Repeat the span of the entries below that starts at the line with "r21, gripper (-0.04" and ends at the line with "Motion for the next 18", nothing more. Skip the pictures.
↓↓↓
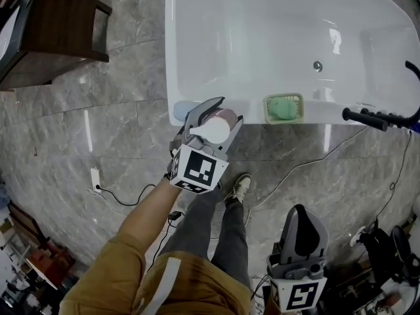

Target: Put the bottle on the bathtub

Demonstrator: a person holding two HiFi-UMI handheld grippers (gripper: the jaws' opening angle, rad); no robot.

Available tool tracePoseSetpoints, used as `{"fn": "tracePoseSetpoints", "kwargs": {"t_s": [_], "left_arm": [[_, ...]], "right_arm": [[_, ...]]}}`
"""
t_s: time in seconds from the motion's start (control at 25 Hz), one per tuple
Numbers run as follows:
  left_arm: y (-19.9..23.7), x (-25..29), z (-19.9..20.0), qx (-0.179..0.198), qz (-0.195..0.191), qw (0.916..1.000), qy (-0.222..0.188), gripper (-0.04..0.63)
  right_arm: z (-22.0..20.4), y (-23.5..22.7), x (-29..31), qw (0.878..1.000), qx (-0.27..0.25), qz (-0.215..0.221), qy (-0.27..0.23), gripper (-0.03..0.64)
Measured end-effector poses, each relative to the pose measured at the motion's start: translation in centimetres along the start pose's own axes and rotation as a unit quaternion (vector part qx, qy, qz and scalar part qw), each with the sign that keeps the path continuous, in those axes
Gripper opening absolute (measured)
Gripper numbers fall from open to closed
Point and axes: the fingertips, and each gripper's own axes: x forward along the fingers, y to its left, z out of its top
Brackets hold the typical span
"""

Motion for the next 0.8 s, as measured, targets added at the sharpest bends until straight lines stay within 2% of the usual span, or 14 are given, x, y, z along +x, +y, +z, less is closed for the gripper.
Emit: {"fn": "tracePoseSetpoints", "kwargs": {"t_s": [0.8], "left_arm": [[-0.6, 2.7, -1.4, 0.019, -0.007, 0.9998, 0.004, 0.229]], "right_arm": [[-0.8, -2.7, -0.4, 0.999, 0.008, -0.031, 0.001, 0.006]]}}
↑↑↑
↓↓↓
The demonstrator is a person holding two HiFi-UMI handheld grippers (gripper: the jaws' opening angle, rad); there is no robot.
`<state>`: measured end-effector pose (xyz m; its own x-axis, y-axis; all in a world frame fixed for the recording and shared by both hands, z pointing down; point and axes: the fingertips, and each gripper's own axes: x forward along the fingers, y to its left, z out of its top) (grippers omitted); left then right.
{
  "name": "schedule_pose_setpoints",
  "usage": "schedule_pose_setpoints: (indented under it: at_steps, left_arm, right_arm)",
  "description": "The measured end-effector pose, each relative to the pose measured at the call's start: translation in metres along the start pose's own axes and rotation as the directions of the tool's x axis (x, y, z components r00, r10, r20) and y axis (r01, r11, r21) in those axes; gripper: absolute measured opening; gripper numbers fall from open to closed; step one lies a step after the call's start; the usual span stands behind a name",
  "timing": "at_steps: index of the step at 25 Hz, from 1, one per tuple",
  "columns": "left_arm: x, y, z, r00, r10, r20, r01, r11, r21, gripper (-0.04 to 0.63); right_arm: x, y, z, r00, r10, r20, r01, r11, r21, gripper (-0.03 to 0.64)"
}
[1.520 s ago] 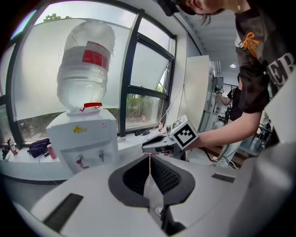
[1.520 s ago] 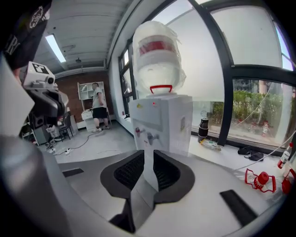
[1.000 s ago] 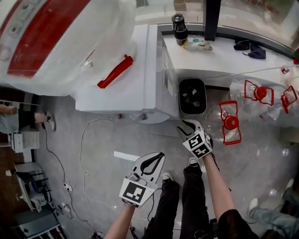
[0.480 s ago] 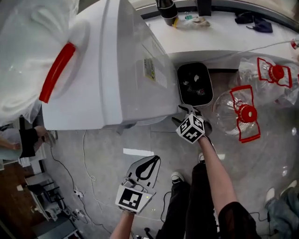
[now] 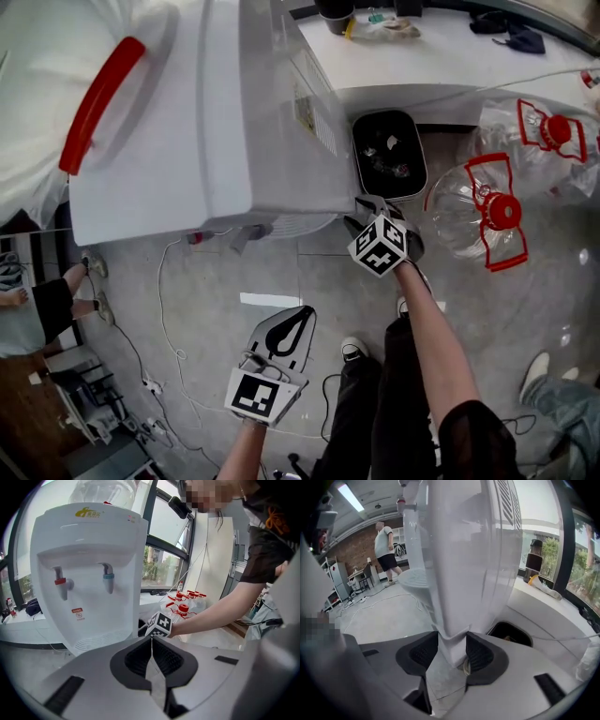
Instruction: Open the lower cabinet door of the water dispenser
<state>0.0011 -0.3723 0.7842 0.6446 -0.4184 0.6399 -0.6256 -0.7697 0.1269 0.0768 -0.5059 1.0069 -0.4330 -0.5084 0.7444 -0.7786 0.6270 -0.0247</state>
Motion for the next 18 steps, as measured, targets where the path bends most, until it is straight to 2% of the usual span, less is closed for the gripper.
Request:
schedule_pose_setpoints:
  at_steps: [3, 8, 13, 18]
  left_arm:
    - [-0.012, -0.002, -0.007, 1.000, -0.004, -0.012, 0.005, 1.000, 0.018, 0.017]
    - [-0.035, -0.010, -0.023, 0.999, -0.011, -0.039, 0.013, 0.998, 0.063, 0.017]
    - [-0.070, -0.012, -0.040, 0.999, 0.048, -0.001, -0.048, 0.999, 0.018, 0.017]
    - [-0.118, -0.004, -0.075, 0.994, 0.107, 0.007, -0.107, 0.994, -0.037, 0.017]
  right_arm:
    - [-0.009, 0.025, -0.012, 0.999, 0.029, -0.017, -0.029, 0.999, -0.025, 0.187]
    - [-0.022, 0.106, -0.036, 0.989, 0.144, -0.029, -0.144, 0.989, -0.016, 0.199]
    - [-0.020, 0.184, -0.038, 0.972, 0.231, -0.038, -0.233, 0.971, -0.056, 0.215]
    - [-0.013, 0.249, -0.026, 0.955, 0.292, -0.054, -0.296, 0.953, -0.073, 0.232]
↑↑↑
# [YOUR SOLUTION]
  "columns": "left_arm: x, y, z, r00, r10, r20, r01, r11, r21, gripper (-0.04 to 0.63); right_arm: x, y, z, r00, r10, r20, r01, r11, r21, gripper (-0.03 to 0.64)"
}
[1.520 s ago] 
[1.520 s ago] 
[1.000 s ago] 
[0.480 s ago] 
[now] 
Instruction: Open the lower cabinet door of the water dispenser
<state>0.0011 -0.3723 0.7842 0.6446 -0.4184 0.6399 -0.6256 -0.7697 0.1269 0.0768 -0.5059 1.0069 -0.4330 -0.5084 0.7444 -0.7786 0.6270 -0.0247</state>
Motion for the next 18 steps, as measured, targets where the path bends most, until it is straight to 2% of the usual span, less is closed for the gripper.

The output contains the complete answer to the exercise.